- **Assignment**
Your task is to filter the data below down to the lines holding "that".

--------

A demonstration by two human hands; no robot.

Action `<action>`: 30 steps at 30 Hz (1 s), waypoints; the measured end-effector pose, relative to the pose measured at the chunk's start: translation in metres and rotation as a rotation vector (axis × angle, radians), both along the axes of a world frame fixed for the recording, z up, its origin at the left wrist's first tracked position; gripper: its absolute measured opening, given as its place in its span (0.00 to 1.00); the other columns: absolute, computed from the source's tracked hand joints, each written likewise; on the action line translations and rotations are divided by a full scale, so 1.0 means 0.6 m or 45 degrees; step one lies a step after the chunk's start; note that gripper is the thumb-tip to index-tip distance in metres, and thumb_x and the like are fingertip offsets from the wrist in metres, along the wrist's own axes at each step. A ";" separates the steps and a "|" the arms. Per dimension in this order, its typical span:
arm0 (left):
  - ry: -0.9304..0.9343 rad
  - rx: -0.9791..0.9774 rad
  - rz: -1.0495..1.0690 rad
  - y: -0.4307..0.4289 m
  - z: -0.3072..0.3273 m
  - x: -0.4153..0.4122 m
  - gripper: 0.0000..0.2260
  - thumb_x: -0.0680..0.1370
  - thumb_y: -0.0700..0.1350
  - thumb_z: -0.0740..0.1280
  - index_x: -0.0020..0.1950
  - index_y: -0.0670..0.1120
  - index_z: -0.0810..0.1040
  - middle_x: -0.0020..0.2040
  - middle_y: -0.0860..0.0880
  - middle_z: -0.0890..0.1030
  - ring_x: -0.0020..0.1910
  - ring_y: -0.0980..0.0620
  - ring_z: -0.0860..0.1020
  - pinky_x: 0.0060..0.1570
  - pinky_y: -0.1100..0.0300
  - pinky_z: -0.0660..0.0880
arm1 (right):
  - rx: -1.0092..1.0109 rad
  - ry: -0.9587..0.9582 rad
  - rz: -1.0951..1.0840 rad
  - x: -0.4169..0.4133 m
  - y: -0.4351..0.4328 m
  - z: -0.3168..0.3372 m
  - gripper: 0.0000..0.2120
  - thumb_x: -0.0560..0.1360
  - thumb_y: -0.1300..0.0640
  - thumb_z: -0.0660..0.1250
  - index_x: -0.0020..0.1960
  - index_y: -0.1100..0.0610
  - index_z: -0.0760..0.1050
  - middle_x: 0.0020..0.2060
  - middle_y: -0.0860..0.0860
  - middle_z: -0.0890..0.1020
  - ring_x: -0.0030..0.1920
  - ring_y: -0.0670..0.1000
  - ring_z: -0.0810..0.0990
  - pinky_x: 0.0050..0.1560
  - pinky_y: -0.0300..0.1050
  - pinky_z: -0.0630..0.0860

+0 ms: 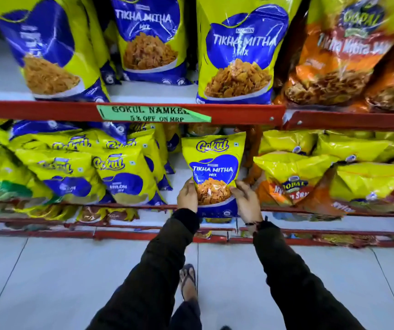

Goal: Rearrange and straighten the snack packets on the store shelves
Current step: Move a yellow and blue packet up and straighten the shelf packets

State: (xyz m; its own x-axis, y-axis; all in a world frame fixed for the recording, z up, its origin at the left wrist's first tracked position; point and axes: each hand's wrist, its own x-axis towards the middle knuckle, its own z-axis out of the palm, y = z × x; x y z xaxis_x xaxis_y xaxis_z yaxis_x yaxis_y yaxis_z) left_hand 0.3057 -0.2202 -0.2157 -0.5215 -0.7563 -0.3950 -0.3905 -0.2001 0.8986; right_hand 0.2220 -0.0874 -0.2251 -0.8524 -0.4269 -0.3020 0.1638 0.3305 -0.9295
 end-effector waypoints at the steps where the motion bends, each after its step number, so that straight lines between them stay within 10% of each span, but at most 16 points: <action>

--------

- **Response**
Action `<action>`: 30 steps at 30 Hz (1 s), waypoints; the measured end-effector pose, relative to the pose measured at the chunk's start: translation in metres and rotation as a rotation vector (axis × angle, radians), both along the axes of a world frame fixed for the recording, z up, its origin at the left wrist's first tracked position; gripper: its absolute measured opening, given as its place in its span (0.00 to 1.00); the other columns: absolute, computed from the source's tracked hand joints, each written likewise; on the action line translations and rotations are divided by a full scale, so 1.0 means 0.6 m or 45 degrees; step one lies a step after the chunk's start; note that gripper is the thumb-tip to index-tip distance in metres, and thumb_x and the like are fingertip offsets from the wrist in metres, along the wrist's own axes at each step. A ";" separates the steps and a "|" the arms. Per dimension in this order, its typical span:
 end-effector waypoints at the steps where the motion bends, each after its step number, so that straight lines between them stay within 10% of each span, but at most 16 points: <action>

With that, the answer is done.